With Kitty, I used to nap a lot. Like sleep a lot. While at work, my lunch hour would always be spent at the car basement napping away. It wasn’t comfortable at all, but with the amount of sleep I had, I never used to notice the discomfort.
With this one, sleep eludes me. I’ve never felt the need to take a nap as such – only at night, just like everybody else.
With Kitty, I didn’t have a particular craving. I was just hungry ALL the time and it really didn’t matter what I ate. Anything edible quickly found itself in my mouth. I was permanently eating – like 6 main meals in a day, and like 24 snacks and bitings in between.
With this one, I don’t eat as much. I actually eat the normal three meals in a day, and snack on fruits and njugu karanga in between. My appetite isn’t anything out of the norm.
With Kitty, I didn’t worry much about the pregnancy as such. I knew the baby would come healthy and all, and that I too would be healthy and all. But with this one, things are different. Since becoming a mom, I have come to know that conceiving, carrying a pregnancy to term, delivering a healthy baby, and actually walking out of the hospital with your baby in hand and both in good health is nothing short of a miracle. The 23 months that I have been a mom have been eye-opening, I have become more appreciative of life, and my relationship with God has certainly become stronger.
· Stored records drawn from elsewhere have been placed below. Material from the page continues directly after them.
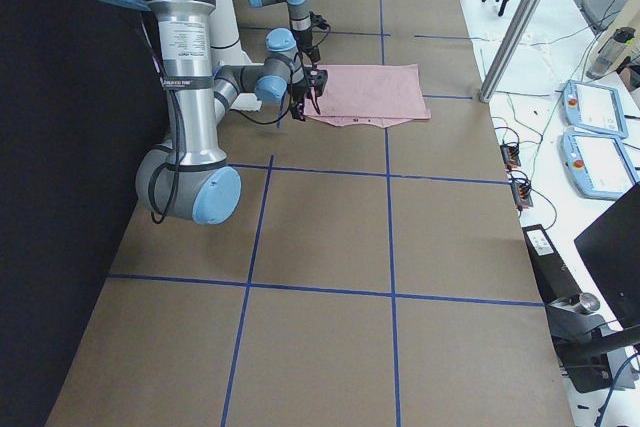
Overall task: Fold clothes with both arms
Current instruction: 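Move the left gripper down to the shirt's near corner while the right gripper waits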
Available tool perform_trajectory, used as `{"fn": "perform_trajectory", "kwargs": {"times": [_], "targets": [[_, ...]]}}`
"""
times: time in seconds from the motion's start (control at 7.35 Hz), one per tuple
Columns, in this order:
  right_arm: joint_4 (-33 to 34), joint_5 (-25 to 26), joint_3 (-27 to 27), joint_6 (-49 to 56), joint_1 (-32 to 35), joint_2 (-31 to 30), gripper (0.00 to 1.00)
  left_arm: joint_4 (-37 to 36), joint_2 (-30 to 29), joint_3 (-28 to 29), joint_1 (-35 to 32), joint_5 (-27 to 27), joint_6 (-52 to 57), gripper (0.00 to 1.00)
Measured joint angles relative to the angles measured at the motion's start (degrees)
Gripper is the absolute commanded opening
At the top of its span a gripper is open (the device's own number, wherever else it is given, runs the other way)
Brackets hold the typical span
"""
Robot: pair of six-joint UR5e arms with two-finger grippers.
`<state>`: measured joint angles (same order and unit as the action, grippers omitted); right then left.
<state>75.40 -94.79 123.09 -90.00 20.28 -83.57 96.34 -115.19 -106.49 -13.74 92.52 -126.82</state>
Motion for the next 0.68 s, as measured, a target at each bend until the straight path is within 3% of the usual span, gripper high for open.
{"fn": "perform_trajectory", "kwargs": {"times": [0.27, 0.41, 0.68], "targets": [[-0.01, 0.04, 0.06, 0.0, 0.08, 0.01, 1.0, -0.09, 0.04, -0.07, 0.78, -0.13, -0.65, 0.89], [-0.03, 0.03, 0.1, 0.0, 0.13, -0.01, 1.0, -0.1, 0.03, -0.07, 1.08, -0.14, -0.74, 0.73], [0.0, -0.03, 0.13, 0.0, 0.21, -0.02, 1.0, -0.1, -0.14, -0.14, 1.47, -0.15, -0.87, 0.19]]}}
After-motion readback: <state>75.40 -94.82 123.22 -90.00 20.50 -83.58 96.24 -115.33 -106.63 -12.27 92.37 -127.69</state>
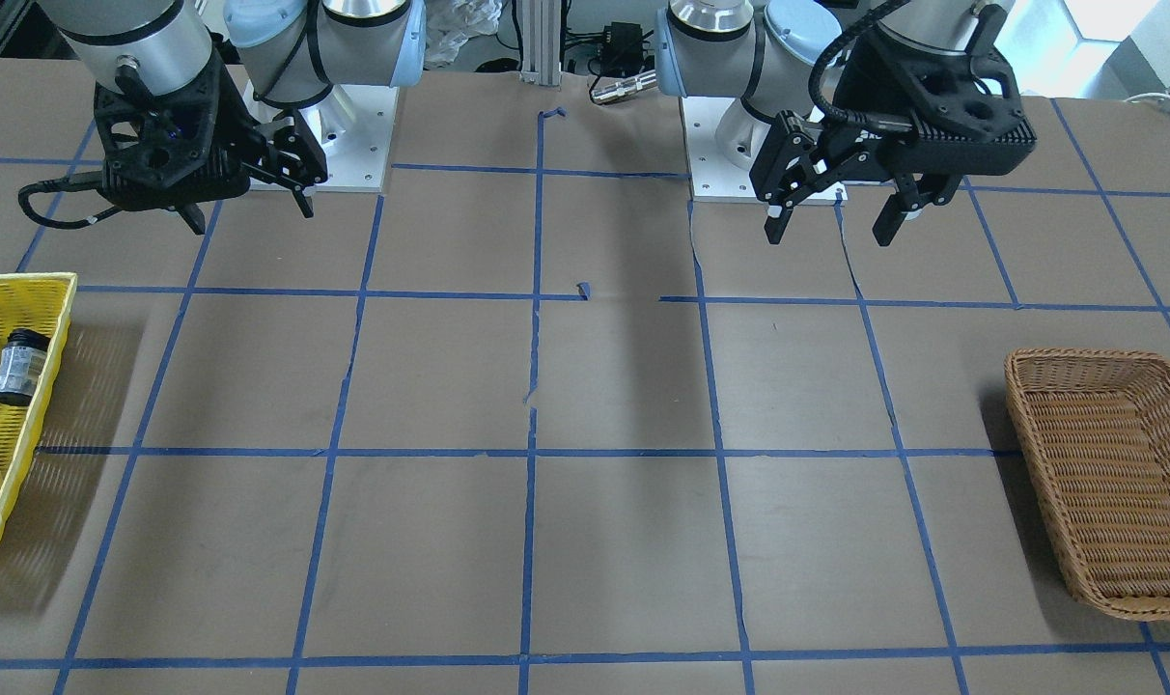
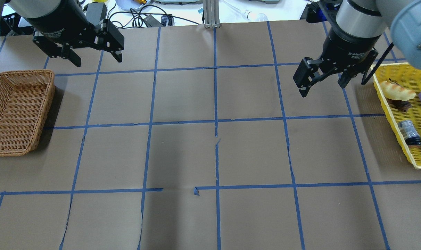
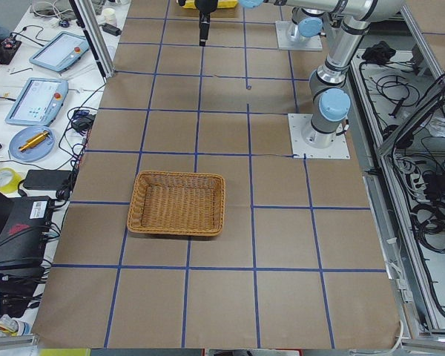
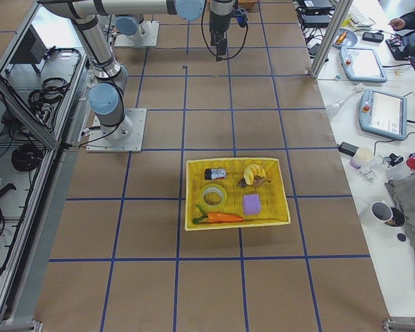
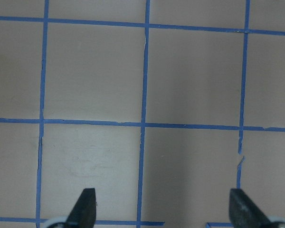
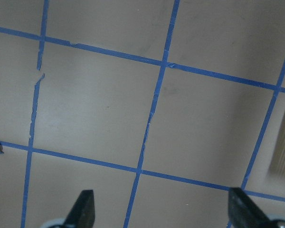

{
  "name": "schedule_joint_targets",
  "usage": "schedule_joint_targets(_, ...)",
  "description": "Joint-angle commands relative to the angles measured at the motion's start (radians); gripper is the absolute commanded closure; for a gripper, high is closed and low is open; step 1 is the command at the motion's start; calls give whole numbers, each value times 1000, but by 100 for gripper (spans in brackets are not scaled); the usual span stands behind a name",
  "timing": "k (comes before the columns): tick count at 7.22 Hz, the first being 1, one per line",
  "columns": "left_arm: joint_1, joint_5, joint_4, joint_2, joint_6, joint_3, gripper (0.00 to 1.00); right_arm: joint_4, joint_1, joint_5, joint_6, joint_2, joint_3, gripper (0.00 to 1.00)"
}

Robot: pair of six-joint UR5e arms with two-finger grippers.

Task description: Transfer tape with both arms

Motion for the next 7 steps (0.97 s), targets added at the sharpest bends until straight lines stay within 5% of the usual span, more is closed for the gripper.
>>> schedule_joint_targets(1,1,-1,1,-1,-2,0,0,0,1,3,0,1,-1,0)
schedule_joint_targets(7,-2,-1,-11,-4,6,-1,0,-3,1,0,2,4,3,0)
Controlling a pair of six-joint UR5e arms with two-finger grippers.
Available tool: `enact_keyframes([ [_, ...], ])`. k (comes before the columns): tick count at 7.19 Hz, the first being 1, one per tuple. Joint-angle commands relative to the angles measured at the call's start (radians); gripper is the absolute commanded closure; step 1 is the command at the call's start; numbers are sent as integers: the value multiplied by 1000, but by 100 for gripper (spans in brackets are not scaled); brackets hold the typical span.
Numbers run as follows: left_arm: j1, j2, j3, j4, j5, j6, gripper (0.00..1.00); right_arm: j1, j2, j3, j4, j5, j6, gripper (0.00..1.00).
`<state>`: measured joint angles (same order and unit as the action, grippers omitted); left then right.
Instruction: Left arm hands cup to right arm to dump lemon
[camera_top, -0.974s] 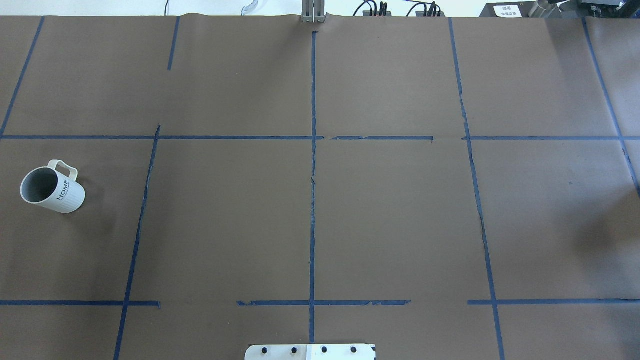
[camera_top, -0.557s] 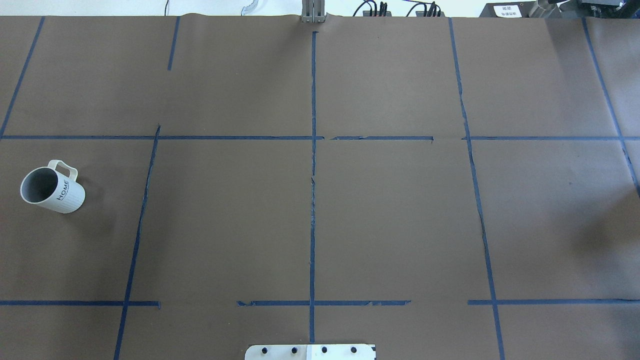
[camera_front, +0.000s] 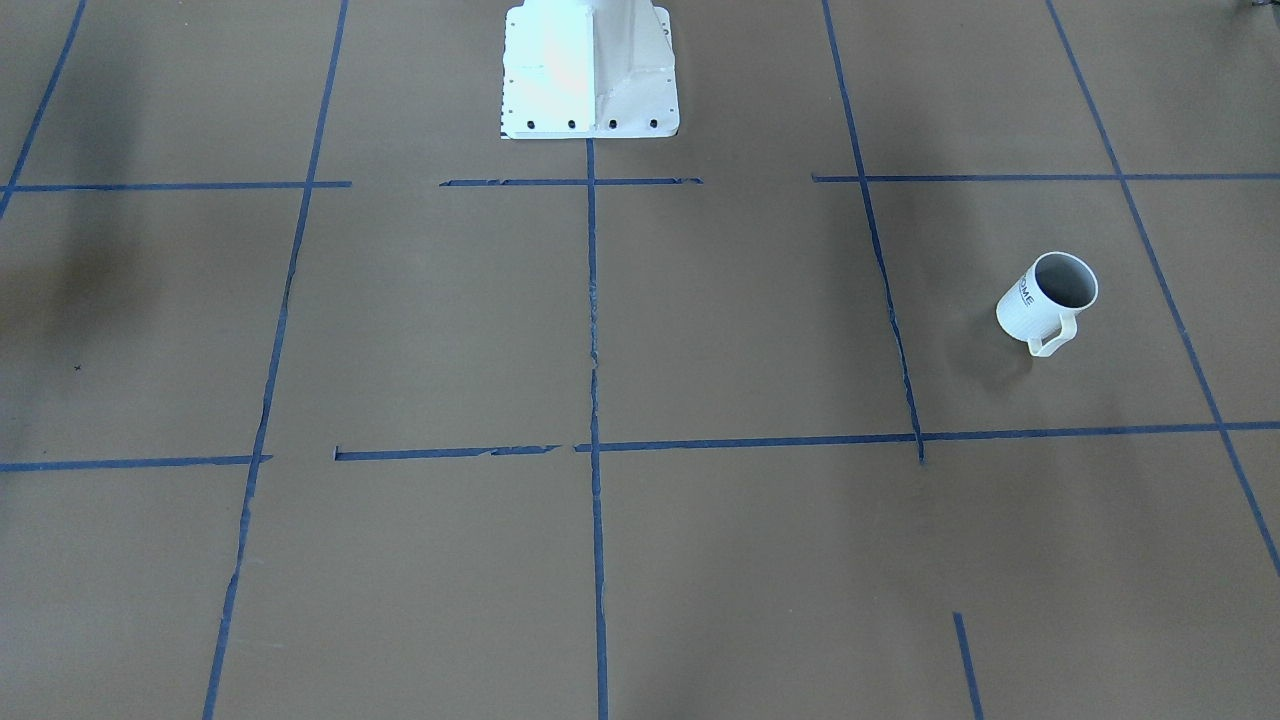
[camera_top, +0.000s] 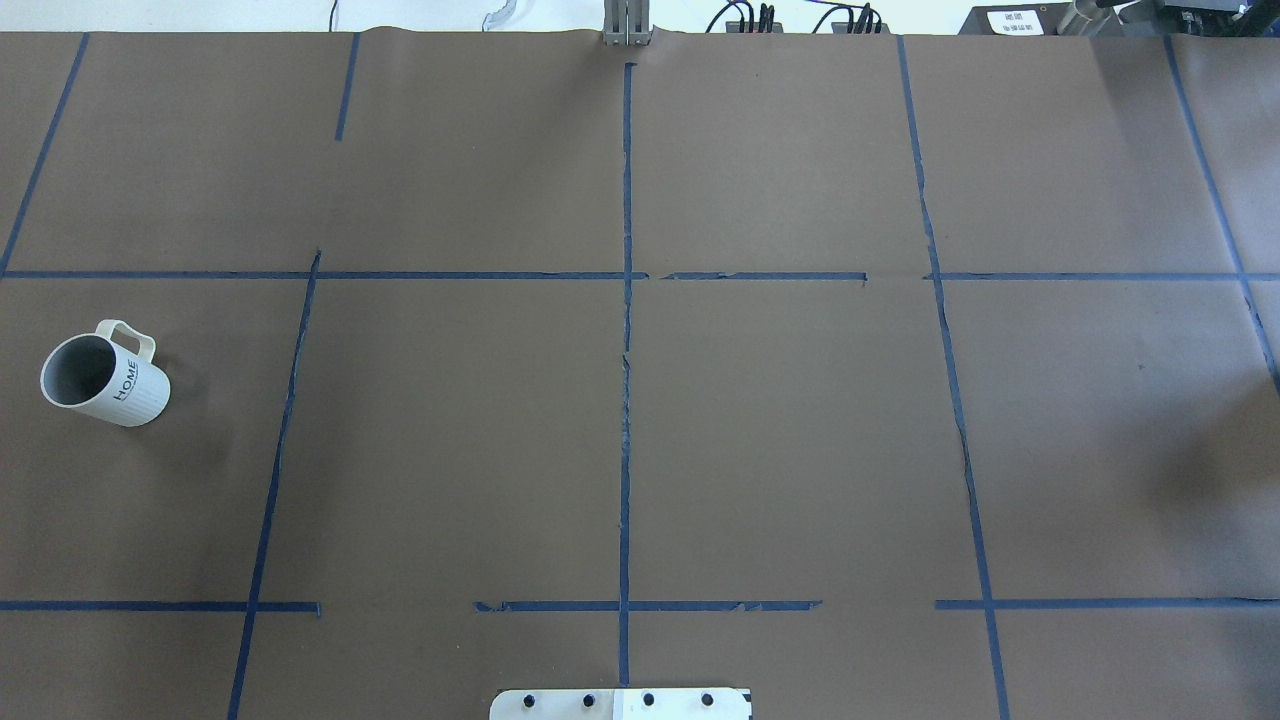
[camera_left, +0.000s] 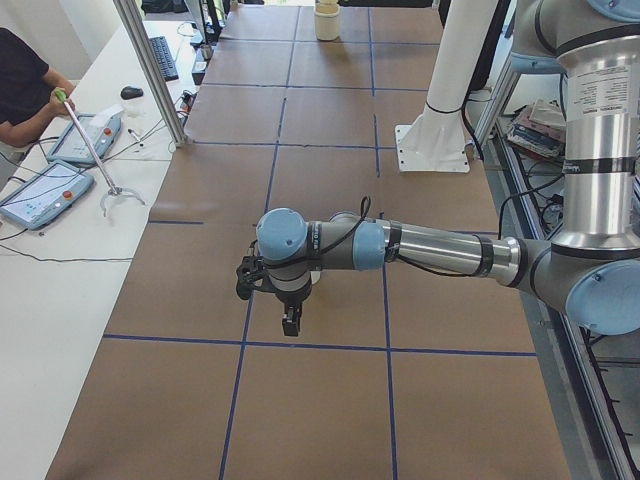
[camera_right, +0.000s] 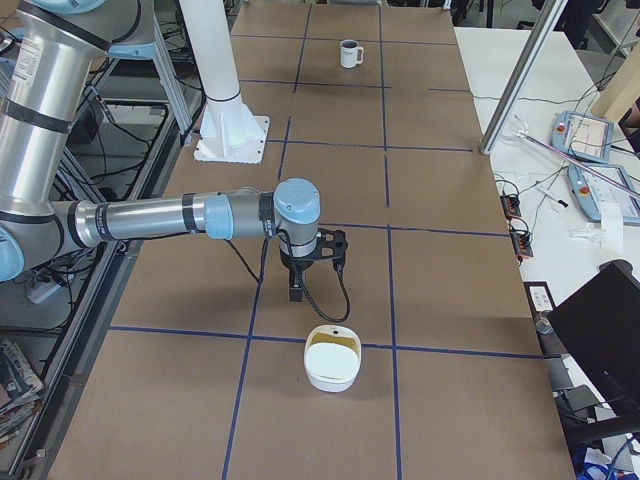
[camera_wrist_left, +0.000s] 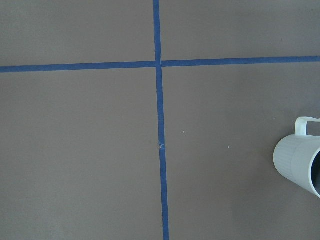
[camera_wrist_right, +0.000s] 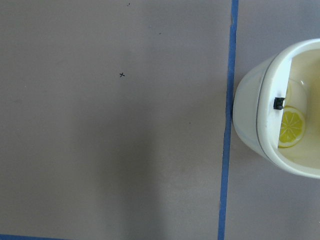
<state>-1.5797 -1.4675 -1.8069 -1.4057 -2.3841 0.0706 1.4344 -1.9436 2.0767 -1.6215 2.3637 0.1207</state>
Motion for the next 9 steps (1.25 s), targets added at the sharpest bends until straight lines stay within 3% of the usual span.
enact_keyframes([
  [1,6,21,0,1,0,-3,0,0,0,-4,2,-1,-3,0],
  [9,7,39,7,7,3,3,0,-2,0,-26,51,-26,0,0],
])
Maryanne ave liked the last bit the most . It also came into reality that:
”I didnÆt worry much about the pregnancy as such. I knew the baby would come healthy and all, and that I too would be healthy and all. But with this one, things are different. Since becoming a mom, I have come to know that conceiving, carrying a pregnancy to term, delivering a healthy baby, and actually walking out of the hospital with your baby in hand and both in good health is nothing short of a miracle. The 23 months that I have been a mom have been eye-opening, I have become more appreciative of life, and my relationship with God has certainly become stronger”
It is really a miracle.
@Dorcas thanks. And don’t wait too long…. just go for it mara moja. You’ll be glad you did!
wow, i long to get there soon. still psyching myself up. congrats. i love the new look on your blog
I totally feel you. The second one feels different.Lost count of the weeks long ago,i only have the EDD in mind.I recall i am pregnant once the baby kicks me.However having gone through a previous delivery and realizing it takes the mighty hand of God coupled with the fact that the birthing plan i have can change it makes it crazy for me.
@Lucy Yes so true, we can have all our plans crafted out but God is the one with the final say. Congrats on your pregnancy and keep us updated when baby lands 🙂
True thing yes.Cant wait for early june. You know i landed on mummy tales after i came back to the country late last year and its very informative.Equally funny! it makes life easy when i know there are women and mothers whom i can indentify with. keep up the good work.
@Lucy thanks. It does feel good to know that I’m never alone in what I’m going through, I identify with ladies like you too and that keeps me going.
I know too well the tale of not taking anything for granted. I had a relatively easy pregnancy. So when i got admitted at four cm and the doc assured me of holding my little one in a few hours i knew this is it. Finally. But i had long labor. Baby had foetal distress and instead of leaving with her in my arms i left with her in a casket going for her funeral. I miss her so much three and a half months later. Sometimes i just sit down and cry. But what to do.